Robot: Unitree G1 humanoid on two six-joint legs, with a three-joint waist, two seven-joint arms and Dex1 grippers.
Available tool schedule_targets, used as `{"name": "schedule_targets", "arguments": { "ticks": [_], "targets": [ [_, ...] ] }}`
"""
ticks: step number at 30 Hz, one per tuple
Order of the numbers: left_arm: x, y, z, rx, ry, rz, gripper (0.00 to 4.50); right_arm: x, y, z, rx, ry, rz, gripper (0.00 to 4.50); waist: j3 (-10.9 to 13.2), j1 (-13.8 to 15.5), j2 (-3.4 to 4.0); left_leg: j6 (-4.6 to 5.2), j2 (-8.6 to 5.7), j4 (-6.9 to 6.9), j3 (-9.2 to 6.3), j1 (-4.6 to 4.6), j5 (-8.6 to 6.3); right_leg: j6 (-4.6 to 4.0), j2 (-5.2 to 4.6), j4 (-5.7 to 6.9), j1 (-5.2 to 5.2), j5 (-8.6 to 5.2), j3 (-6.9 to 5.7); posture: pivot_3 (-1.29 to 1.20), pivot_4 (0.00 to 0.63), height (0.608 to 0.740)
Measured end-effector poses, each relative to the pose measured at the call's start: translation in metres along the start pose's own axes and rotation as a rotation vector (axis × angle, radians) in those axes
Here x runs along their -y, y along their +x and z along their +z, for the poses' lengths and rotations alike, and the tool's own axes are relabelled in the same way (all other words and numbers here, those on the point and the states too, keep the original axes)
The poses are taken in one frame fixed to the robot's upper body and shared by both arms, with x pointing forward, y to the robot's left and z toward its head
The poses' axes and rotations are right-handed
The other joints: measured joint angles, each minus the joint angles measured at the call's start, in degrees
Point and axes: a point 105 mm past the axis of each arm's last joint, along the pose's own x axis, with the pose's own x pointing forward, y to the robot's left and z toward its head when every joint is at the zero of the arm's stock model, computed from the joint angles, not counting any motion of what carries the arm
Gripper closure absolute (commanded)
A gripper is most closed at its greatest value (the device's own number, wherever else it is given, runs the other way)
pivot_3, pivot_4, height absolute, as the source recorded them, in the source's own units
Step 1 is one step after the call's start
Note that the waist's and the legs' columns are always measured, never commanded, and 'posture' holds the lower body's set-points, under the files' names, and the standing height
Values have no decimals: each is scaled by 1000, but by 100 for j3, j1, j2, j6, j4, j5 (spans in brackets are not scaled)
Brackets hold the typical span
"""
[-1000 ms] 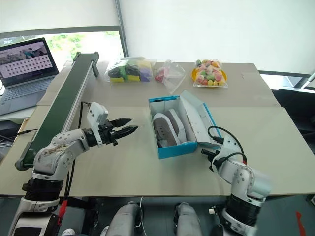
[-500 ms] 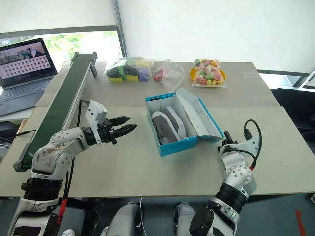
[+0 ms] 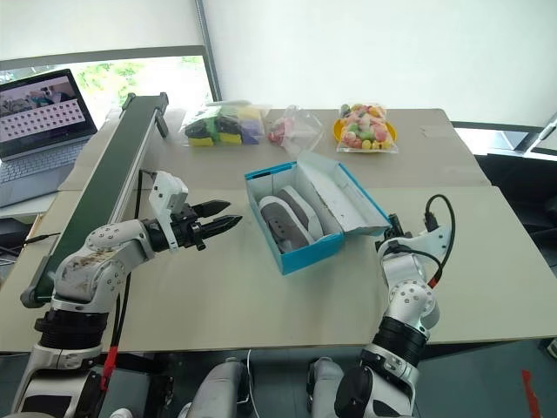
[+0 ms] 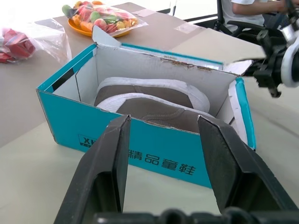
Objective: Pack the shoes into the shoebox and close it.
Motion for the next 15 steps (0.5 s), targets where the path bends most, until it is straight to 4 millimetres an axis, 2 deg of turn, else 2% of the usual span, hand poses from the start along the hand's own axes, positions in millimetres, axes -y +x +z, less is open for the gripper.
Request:
{"name": "schedule_targets", "arguments": {
  "ticks": [6,15],
  "targets": [
    [0,0,0,-2,-2,0,2085,22,-18,-10,-63,-67,-92,4449,0,22,0,-2,-1,1,-2,0,-1,-1,-2,0,1,-1,0,0,150,681],
    [0,0,-1,-3,-2,-1,2085,13,-23,-10,-77,-45,-68,4449,0,5,1,-1,0,0,-4,0,-1,-1,1,-1,0,-1,0,0,150,681]
  ]
}}
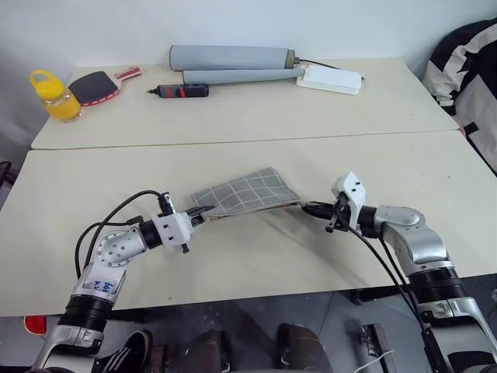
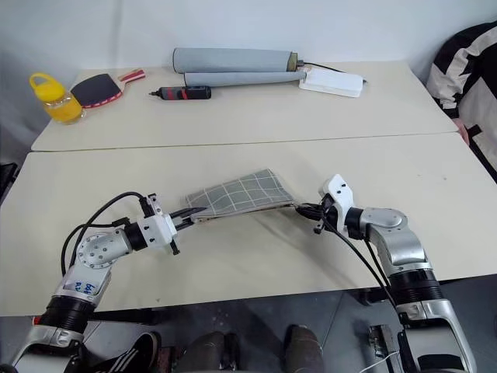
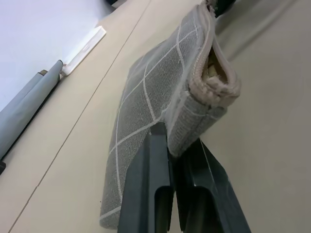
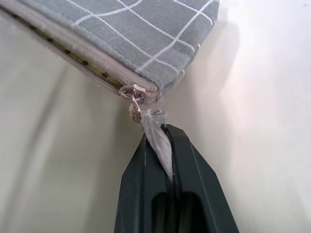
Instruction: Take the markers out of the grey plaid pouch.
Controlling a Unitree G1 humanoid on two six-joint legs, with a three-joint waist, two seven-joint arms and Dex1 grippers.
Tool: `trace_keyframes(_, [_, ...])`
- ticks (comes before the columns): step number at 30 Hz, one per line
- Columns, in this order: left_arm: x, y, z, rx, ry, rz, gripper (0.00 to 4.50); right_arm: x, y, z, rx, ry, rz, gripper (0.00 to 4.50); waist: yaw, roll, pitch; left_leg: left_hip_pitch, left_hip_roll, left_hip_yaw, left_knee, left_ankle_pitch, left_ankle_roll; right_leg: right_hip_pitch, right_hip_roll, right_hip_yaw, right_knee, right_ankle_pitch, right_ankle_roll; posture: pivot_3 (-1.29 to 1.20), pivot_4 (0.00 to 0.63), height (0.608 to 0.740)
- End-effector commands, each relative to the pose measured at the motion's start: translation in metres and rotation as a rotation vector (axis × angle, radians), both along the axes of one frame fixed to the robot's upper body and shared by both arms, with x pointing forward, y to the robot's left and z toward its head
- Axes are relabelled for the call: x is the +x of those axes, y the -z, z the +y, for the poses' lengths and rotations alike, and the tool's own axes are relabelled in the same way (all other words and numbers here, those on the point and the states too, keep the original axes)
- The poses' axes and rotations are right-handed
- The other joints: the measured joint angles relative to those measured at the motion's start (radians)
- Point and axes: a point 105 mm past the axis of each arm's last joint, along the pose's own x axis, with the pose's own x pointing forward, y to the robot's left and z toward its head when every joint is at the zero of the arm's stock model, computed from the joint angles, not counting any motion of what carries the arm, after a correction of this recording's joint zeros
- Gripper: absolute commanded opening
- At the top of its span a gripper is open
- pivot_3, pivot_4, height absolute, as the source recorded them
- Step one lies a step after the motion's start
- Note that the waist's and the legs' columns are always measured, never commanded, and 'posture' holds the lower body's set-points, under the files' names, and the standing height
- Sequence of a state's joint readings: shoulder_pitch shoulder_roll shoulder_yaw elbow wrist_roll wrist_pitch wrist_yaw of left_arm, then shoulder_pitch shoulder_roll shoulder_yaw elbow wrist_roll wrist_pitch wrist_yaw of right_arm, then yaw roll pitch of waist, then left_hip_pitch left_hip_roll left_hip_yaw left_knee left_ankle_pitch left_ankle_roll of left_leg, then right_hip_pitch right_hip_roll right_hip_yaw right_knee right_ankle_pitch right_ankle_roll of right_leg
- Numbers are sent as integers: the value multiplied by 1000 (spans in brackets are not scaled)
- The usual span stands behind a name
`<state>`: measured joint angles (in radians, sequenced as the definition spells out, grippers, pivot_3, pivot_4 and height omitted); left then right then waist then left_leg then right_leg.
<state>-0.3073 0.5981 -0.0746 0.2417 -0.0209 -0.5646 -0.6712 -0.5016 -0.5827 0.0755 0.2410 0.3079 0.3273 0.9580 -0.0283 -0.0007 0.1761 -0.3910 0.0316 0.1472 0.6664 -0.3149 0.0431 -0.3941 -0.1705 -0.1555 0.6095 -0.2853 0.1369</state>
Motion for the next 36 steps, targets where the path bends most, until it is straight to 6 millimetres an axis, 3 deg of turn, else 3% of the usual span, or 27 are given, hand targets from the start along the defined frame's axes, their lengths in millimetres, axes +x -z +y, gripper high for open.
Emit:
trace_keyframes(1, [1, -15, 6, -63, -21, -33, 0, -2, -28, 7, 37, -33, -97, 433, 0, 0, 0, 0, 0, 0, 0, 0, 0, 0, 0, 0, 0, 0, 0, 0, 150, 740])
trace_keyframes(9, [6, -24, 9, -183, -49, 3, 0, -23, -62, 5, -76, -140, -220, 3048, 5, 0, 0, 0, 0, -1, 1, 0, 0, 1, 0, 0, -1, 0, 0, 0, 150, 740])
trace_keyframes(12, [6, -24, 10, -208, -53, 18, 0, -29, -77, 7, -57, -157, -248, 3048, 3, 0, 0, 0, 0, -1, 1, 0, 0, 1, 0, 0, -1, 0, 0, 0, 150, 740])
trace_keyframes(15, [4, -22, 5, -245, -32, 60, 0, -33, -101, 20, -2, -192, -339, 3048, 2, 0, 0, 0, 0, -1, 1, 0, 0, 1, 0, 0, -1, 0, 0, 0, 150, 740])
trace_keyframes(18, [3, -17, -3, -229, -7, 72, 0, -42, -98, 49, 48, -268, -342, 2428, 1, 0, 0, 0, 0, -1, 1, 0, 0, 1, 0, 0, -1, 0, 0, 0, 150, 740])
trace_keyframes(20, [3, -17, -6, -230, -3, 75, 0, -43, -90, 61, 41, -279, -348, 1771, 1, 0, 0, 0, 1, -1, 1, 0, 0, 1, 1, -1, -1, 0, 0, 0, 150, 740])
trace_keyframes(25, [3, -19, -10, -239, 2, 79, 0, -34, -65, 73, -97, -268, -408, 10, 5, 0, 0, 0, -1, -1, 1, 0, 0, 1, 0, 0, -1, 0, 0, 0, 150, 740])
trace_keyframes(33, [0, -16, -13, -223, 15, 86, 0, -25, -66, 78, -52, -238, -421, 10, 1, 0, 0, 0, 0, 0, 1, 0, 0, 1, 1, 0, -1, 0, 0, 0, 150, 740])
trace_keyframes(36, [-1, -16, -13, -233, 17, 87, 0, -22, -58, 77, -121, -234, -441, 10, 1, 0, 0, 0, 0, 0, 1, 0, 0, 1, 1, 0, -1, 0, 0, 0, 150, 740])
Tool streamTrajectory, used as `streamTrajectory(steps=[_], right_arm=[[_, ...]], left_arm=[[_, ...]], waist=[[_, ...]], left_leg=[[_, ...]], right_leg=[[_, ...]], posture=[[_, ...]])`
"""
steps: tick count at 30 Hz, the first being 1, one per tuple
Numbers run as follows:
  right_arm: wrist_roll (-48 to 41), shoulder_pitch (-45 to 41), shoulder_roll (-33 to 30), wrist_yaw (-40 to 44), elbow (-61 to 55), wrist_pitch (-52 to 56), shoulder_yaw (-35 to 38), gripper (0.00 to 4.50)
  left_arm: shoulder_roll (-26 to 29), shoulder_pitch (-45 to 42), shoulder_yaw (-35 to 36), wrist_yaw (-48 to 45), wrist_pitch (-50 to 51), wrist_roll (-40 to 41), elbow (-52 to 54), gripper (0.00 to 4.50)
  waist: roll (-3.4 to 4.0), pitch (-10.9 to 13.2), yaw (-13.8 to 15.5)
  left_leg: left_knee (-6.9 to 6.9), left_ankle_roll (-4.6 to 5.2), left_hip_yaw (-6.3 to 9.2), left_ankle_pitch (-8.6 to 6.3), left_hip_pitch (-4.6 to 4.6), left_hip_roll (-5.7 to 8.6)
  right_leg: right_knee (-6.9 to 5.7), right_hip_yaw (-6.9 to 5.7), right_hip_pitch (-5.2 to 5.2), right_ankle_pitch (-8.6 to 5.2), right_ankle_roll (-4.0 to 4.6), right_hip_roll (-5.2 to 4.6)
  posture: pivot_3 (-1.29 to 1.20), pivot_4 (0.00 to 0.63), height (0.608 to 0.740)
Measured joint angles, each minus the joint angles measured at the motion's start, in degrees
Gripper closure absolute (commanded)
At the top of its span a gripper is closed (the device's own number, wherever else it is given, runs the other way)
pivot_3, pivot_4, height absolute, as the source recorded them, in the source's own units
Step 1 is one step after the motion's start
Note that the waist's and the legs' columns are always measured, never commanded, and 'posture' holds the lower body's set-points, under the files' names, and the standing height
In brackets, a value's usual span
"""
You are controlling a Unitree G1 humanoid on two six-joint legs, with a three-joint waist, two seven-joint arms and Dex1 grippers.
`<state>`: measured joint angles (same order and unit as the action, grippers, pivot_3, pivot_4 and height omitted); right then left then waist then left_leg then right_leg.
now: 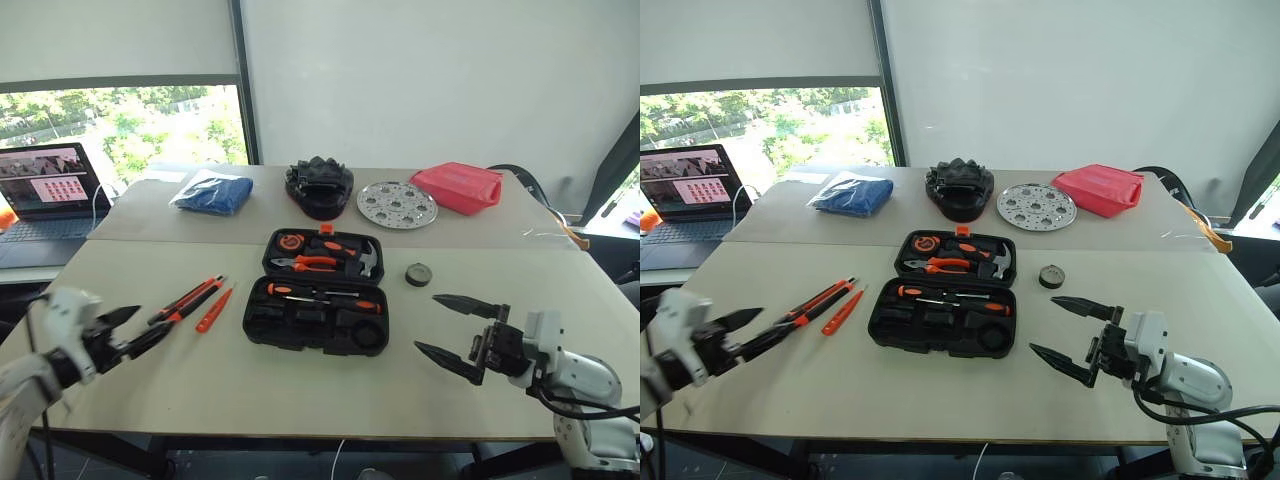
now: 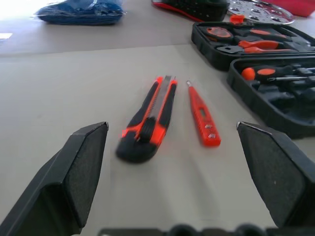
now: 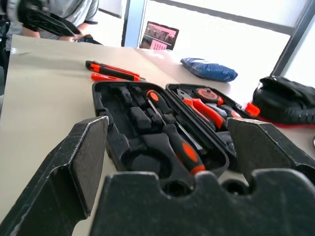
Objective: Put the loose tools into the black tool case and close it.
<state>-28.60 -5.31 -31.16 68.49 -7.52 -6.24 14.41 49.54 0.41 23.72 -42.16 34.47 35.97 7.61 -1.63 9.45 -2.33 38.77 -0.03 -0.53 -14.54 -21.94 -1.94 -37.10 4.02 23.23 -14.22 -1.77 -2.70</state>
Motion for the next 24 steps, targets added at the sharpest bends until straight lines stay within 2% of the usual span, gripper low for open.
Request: streamTrajectory(steps=[2, 6, 9, 14, 18, 19, 20, 24], right_arm=[[-0.4, -1.4, -0.2, -0.6, -1.0, 1.0, -1.1, 0.04], [-0.9, -2.0, -0.9, -1.1, -1.3, 2.0, -2.5, 0.04], [-1.0, -2.3, -1.1, -1.2, -1.5, 2.1, -2.9, 0.04], [-1.0, -2.2, -1.2, -1.7, -2.2, 2.1, -3.1, 0.04], [-1.0, -0.4, -1.5, -2.4, -3.1, 2.1, -3.2, 0.04], [-1.0, 0.0, -1.5, -2.4, -3.2, 2.1, -3.2, 0.00], [-1.0, 0.6, -1.5, -2.5, -3.4, 2.1, -3.3, 0.00], [-1.0, 1.8, -1.8, -2.7, -4.8, 2.1, -3.4, 0.00]], left_arm=[[0.8, -8.0, -4.9, 3.7, 8.4, -0.1, 0.6, 0.00], [2.0, -16.8, -12.3, 7.9, 20.2, -1.3, 0.4, 0.00], [-0.6, -23.5, -17.7, 11.9, 26.9, -3.8, -1.8, 0.00], [-3.8, -28.5, -22.9, 14.8, 31.8, -7.1, -5.2, 0.00], [-6.9, -30.9, -22.9, 15.6, 32.0, -8.6, -7.8, 0.00], [-7.6, -31.5, -22.9, 15.8, 31.8, -9.0, -8.6, 0.52], [-8.4, -31.9, -22.9, 16.1, 31.7, -9.5, -9.2, 0.66], [-8.9, -32.0, -22.8, 16.0, 30.6, -11.3, -10.6, 2.16]], waist=[[-0.01, 0.0, 0.0], [0.00, 0.0, -0.2], [0.00, 0.0, 0.1], [-0.01, 0.0, 0.2], [0.00, 0.0, 0.4], [0.01, 0.0, 0.7], [0.02, 0.0, 0.9], [0.02, 0.0, 1.3]], left_leg=[[-0.03, 0.00, 0.10, -0.01, -0.06, -0.04], [-0.09, -0.09, 0.16, -0.11, -0.15, -0.02], [-0.03, -0.09, 0.19, -0.11, -0.31, 0.01], [-0.02, -0.09, 0.20, -0.11, -0.30, 0.02], [0.00, -0.10, 0.21, -0.10, -0.25, 0.04], [0.02, -0.11, 0.21, -0.10, -0.23, 0.05], [0.04, -0.11, 0.21, -0.09, -0.15, 0.07], [0.05, -0.11, 0.20, -0.09, -0.08, 0.07]], right_leg=[[0.00, -0.02, 0.04, 0.01, 0.02, 0.08], [0.01, 0.00, 0.14, 0.00, 0.03, 0.10], [0.02, -0.02, 0.24, 0.00, 0.03, 0.09], [0.00, -0.01, 0.24, 0.00, 0.03, 0.10], [-0.02, -0.02, 0.19, 0.00, 0.03, 0.10], [-0.02, -0.02, 0.15, 0.00, 0.03, 0.09], [-0.02, -0.01, 0.07, 0.00, 0.03, 0.09], [-0.01, -0.01, -0.01, 0.00, 0.02, 0.09]], posture=[[0.00, 0.150, 0.740], [0.00, 0.150, 0.740], [0.00, 0.150, 0.740], [0.00, 0.150, 0.740], [0.00, 0.150, 0.740], [0.00, 0.150, 0.740], [0.00, 0.150, 0.740], [0.00, 0.150, 0.740]])
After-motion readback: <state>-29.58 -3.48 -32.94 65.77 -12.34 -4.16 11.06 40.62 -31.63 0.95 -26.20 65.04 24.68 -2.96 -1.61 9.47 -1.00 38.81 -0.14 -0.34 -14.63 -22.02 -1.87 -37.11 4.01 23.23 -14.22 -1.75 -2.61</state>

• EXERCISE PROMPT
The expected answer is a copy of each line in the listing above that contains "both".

• ANSWER TO THE PROBLEM
The poses are taken in one frame fixed to the robot's upper body and shared by both arms, with x pointing forward, y to the robot's left and z toward its head
- End-effector commands, each relative to the pose measured at the motion's start: translation in metres and rotation as a rotation vector (axis × angle, radians), both along the axes of one frame fixed to the robot's upper body and shared by both arms, with x pointing forward, y to the robot's left and z toward its head

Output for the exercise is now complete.